> [Task statement]
Excluding any images, copy all of the lines below precisely as written.

--------------------

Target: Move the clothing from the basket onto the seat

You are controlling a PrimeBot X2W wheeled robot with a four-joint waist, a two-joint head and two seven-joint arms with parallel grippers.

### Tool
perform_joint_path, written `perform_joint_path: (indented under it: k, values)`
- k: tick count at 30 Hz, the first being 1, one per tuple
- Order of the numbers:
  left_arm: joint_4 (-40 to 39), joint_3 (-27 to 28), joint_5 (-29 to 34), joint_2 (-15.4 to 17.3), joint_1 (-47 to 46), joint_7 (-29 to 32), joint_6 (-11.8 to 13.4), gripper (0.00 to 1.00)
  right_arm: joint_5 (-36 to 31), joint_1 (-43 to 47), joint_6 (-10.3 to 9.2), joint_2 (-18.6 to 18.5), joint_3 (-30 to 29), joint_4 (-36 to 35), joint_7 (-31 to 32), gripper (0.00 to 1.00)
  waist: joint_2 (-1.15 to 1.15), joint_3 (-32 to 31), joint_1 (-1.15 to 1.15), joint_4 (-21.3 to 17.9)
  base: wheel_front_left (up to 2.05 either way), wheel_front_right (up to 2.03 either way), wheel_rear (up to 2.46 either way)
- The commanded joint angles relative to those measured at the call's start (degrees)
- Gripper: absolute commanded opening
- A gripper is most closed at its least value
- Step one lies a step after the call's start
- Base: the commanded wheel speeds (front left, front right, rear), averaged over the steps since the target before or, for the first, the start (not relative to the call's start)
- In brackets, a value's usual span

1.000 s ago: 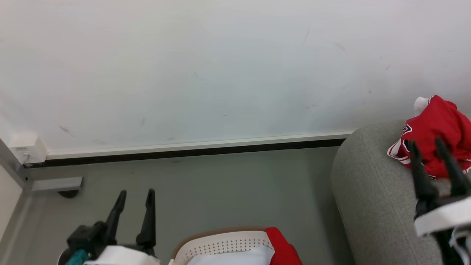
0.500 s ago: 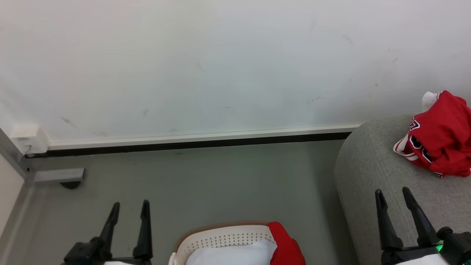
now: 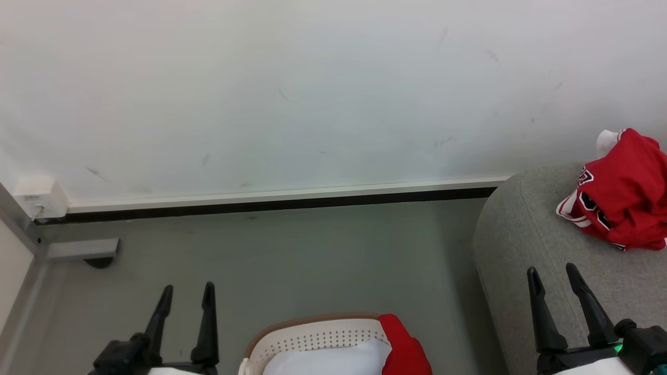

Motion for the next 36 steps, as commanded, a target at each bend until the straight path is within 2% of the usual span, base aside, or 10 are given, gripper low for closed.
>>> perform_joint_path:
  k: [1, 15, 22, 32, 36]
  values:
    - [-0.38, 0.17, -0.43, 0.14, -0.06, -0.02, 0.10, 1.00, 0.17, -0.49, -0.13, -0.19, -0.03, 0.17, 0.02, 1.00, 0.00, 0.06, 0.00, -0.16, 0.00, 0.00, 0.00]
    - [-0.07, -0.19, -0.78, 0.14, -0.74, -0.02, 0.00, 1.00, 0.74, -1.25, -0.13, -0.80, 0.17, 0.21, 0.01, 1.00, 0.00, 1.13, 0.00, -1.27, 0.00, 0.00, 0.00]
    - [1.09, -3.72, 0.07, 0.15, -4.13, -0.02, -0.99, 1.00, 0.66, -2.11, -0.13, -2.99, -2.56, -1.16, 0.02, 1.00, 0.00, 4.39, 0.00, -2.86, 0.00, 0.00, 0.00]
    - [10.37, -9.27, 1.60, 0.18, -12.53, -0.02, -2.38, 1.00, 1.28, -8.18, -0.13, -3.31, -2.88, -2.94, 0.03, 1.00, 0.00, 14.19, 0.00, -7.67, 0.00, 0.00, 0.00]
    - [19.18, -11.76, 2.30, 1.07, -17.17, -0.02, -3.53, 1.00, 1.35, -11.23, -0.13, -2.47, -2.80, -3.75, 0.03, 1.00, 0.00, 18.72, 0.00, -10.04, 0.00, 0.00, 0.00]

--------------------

> [Solved problem]
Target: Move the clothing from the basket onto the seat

You are controlling a PrimeBot X2W wheeled robot with a four-joint waist, a two-joint head and two seven-joint arms with parallel grippers.

### Tool
perform_joint_path, written `perform_joint_path: (indented under it: k, values)`
- k: tick count at 30 Hz, the first being 1, one per tuple
- Order of the numbers:
  left_arm: joint_4 (-40 to 39), joint_3 (-27 to 28), joint_5 (-29 to 34), joint_2 (-15.4 to 17.3), joint_1 (-47 to 46), joint_7 (-29 to 32), joint_6 (-11.8 to 13.4), gripper (0.00 to 1.00)
  right_arm: joint_5 (-36 to 31), joint_1 (-43 to 47), joint_6 (-10.3 to 9.2), joint_2 (-18.6 to 18.5), joint_3 (-30 to 29), joint_4 (-36 to 35), joint_7 (-31 to 32), gripper (0.00 to 1.00)
  waist: joint_2 (-1.15 to 1.15), joint_3 (-32 to 31), joint_1 (-1.15 to 1.15), joint_4 (-21.3 to 17.9)
  base: wheel_front_left (up to 2.05 either way), wheel_front_right (up to 2.03 either way), wheel_rear (up to 2.46 either way)
- The commanded joint angles relative to those measured at the call's start (degrees)
- Gripper: absolute commanded opening
- A gripper is most closed at its least value
- Step one lies a step after the call's start
- Base: the commanded wheel speeds (front left, front right, rear), averaged over the steps since the target before or, for the first, the start (not relative to the call's start)
- In brackets, a value's usual span

1.000 s ago: 
0.500 s ago: 
now: 

Motion for the next 36 steps, as commanded, a target at each bend until the straight path is within 2% of the usual span, base aside, or 10 are given, gripper low for closed.
>>> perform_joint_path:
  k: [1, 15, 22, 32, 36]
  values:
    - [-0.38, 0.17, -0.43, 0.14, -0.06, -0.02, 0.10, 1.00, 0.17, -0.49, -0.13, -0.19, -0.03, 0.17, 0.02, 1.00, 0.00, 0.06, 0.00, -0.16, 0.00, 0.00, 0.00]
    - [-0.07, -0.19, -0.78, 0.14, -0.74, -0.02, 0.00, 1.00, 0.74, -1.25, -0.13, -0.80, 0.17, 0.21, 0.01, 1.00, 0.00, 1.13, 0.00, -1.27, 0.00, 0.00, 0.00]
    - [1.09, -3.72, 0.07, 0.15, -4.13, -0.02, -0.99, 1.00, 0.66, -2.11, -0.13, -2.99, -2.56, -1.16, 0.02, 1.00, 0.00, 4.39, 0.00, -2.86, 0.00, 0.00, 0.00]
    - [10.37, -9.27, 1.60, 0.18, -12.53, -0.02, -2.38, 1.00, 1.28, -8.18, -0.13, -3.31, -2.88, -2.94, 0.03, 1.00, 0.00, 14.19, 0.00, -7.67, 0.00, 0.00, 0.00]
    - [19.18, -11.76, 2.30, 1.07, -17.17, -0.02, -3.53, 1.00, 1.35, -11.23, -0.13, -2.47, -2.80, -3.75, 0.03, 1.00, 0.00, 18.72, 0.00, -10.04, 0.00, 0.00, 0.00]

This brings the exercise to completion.